The '"re-dedication" of the memorial to the fallen at the UK base in Camp Bastion took place as four more soldiers died in this ferocious and unrelenting conflict, and preparations continued to meet a feared escalation of violence in the run-up to next week's elections.
The updated brass plaques, on a simple stone plinth with a cross, ended with the name of Major Sean Birchell, 1st Battalion Welsh Guards, who died on 19 June. Another plaque had been ordered with 23 further names, which will cover the dead from last month's Operation Panther's Claw.
Yet another one will follow, to include others killed since then. "It is rather an ongoing process, I'm afraid." said Colonel Rob Peacock, the commander of Camp Bastion. "But it is something we must keep up because it is important that we mark what these people have done, the sacrifices they have made. People turn up here to look, to think."
The latest fatality was a member of the 2nd Battalion The Mercian Regiment, killed in an explosion while on foot patrol outside the town of Gereshk. And on Friday three members of the Special Forces Support Group were killed when their Jackal armoured vehicle was blown up near Lashkar Gar, the Helmand provincial capital. The total British death toll in the conflict now stands at 196.
The Mercians have lost three from their ranks on this deployment. Another six were killed on their last tour, two years ago. The regiment has its own memorial at the Derbyshire village of Crich, set up in 1923 in homage to members of the Sherwood Foresters, a predecessor of the current regiment, who perished in the First World War. New names will be added to the plaque there too, and there will also be a gathering there in the memory of the fallen.

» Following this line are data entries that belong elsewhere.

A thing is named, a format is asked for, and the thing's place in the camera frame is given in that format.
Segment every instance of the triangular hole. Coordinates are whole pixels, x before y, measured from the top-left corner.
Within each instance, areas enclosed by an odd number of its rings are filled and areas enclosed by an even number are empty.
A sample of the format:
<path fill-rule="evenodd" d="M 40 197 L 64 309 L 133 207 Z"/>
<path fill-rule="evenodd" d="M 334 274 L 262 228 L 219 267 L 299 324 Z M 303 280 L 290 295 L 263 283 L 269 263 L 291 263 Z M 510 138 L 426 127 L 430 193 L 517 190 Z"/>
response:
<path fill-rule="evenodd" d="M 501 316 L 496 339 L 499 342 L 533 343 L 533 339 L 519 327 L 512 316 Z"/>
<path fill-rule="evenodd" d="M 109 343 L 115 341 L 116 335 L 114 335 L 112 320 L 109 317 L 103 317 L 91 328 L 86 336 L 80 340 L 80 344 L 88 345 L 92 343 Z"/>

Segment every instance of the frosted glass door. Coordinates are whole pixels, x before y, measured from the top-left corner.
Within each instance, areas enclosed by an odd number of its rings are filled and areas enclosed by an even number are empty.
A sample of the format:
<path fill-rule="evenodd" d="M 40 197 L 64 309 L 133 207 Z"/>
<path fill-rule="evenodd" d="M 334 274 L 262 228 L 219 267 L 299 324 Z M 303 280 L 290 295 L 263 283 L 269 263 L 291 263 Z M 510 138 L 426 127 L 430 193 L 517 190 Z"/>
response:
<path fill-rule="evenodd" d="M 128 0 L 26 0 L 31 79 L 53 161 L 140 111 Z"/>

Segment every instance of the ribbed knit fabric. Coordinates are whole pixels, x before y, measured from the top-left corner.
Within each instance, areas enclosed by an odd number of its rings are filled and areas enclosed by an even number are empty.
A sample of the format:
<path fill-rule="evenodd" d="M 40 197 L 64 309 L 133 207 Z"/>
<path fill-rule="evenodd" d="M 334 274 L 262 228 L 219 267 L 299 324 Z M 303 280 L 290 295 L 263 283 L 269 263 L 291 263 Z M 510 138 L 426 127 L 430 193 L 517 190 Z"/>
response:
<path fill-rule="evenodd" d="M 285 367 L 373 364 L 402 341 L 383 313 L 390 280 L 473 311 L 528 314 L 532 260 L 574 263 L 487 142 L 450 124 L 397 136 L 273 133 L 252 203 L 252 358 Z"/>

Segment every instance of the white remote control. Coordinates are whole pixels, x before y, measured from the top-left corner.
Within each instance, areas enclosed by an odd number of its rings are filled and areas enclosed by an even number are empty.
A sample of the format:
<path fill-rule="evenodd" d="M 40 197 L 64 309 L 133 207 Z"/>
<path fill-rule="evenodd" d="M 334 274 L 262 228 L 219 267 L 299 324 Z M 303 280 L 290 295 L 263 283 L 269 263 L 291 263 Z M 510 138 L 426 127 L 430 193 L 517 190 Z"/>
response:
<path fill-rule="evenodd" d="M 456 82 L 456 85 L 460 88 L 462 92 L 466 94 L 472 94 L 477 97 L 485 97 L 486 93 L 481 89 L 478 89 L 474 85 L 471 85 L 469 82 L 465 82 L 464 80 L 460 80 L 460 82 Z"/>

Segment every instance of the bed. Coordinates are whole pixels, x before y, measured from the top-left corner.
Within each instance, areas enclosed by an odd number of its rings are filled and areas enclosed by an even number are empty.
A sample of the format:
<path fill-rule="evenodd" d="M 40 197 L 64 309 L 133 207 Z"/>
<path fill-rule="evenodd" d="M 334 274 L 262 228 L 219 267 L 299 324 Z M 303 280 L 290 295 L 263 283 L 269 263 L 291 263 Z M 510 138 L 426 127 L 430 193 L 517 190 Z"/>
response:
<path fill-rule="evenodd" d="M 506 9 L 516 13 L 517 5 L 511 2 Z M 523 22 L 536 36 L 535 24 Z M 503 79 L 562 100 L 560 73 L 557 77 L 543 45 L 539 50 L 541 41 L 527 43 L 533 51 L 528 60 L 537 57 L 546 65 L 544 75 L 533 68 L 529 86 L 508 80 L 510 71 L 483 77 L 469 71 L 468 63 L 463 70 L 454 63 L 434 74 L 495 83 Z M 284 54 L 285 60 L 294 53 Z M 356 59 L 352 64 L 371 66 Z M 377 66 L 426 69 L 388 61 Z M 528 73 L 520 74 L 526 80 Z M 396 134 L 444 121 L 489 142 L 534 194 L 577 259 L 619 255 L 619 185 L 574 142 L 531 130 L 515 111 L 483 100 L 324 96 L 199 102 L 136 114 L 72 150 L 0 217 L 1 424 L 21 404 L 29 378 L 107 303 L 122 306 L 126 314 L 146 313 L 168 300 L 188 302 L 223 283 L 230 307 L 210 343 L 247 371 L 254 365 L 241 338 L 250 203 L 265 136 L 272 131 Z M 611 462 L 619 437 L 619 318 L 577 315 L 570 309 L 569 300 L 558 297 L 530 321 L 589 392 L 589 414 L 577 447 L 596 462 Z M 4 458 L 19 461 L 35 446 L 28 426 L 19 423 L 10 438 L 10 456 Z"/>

Lieutenant Colonel Simon Banton, of the Mercians, reflected on the two tours in which his troops have been in the centre of fierce combat and paid the price. "I have now had nine people killed under my command and each time this happens you feel profound sadness.

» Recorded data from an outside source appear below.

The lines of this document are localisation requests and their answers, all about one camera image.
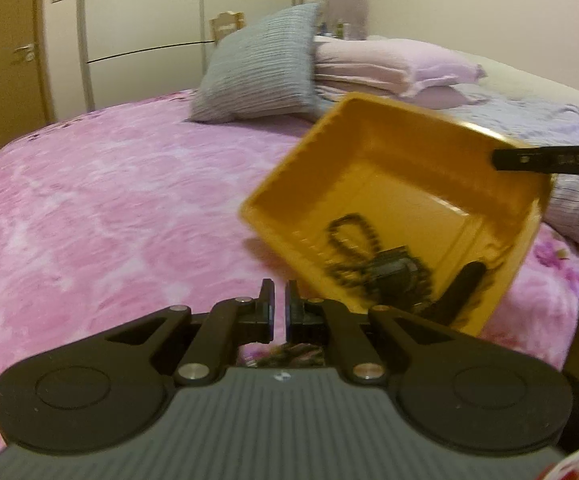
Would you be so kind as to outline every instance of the door handle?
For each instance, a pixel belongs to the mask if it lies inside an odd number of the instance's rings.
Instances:
[[[26,61],[33,61],[36,58],[35,52],[36,45],[34,43],[28,43],[27,45],[20,46],[14,49],[13,53],[25,53],[25,60]]]

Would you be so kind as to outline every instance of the silver bolt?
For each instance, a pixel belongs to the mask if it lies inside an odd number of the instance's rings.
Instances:
[[[202,379],[210,373],[210,369],[201,363],[188,363],[178,368],[177,371],[183,379],[189,379],[190,381]]]
[[[356,365],[352,370],[354,375],[359,379],[379,379],[383,377],[385,368],[376,363],[361,363]]]

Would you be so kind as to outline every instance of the ribbed gray surface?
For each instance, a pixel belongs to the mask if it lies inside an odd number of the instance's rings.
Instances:
[[[332,368],[288,373],[231,368],[218,384],[180,390],[137,438],[87,456],[9,447],[0,480],[533,480],[561,458],[460,454],[417,434],[377,388]]]

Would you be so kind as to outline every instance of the wooden chair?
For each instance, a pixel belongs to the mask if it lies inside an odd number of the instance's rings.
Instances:
[[[216,18],[210,20],[212,27],[212,40],[217,45],[220,40],[232,32],[246,26],[246,16],[242,12],[221,12]]]

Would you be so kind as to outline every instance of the bed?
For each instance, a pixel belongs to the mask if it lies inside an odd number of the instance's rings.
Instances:
[[[484,86],[579,109],[573,89],[480,63]],[[295,277],[237,210],[311,124],[193,123],[193,95],[92,112],[0,151],[0,373],[168,304],[205,312],[255,296],[262,278]],[[542,224],[481,337],[561,368],[578,304],[579,249]],[[279,343],[282,308],[276,316]]]

"I was back home on leave recently and went to the funeral of one of my men and met his family," he said at Camp Tombstone, adjacent to Bastion, where he is training the Afghan army.
"I think the country now realises we are actually at war and this is one of the very unfortunate things that happen in war. But it is never easy having to face such bad news."
Captain Neil Cresswell was the battalion's career management officer, also at Camp Tombstone. He said: "You got to know the names ... and you took an interest on how they were getting on. But then, of course, you lose track and then suddenly one of these names pop up as someone who has been killed. We are a regiment and we are a family, and we feel this loss."
The defence equipment minister, Quentin Davis, on a visit to Helmand, also attended the ceremony yesterday.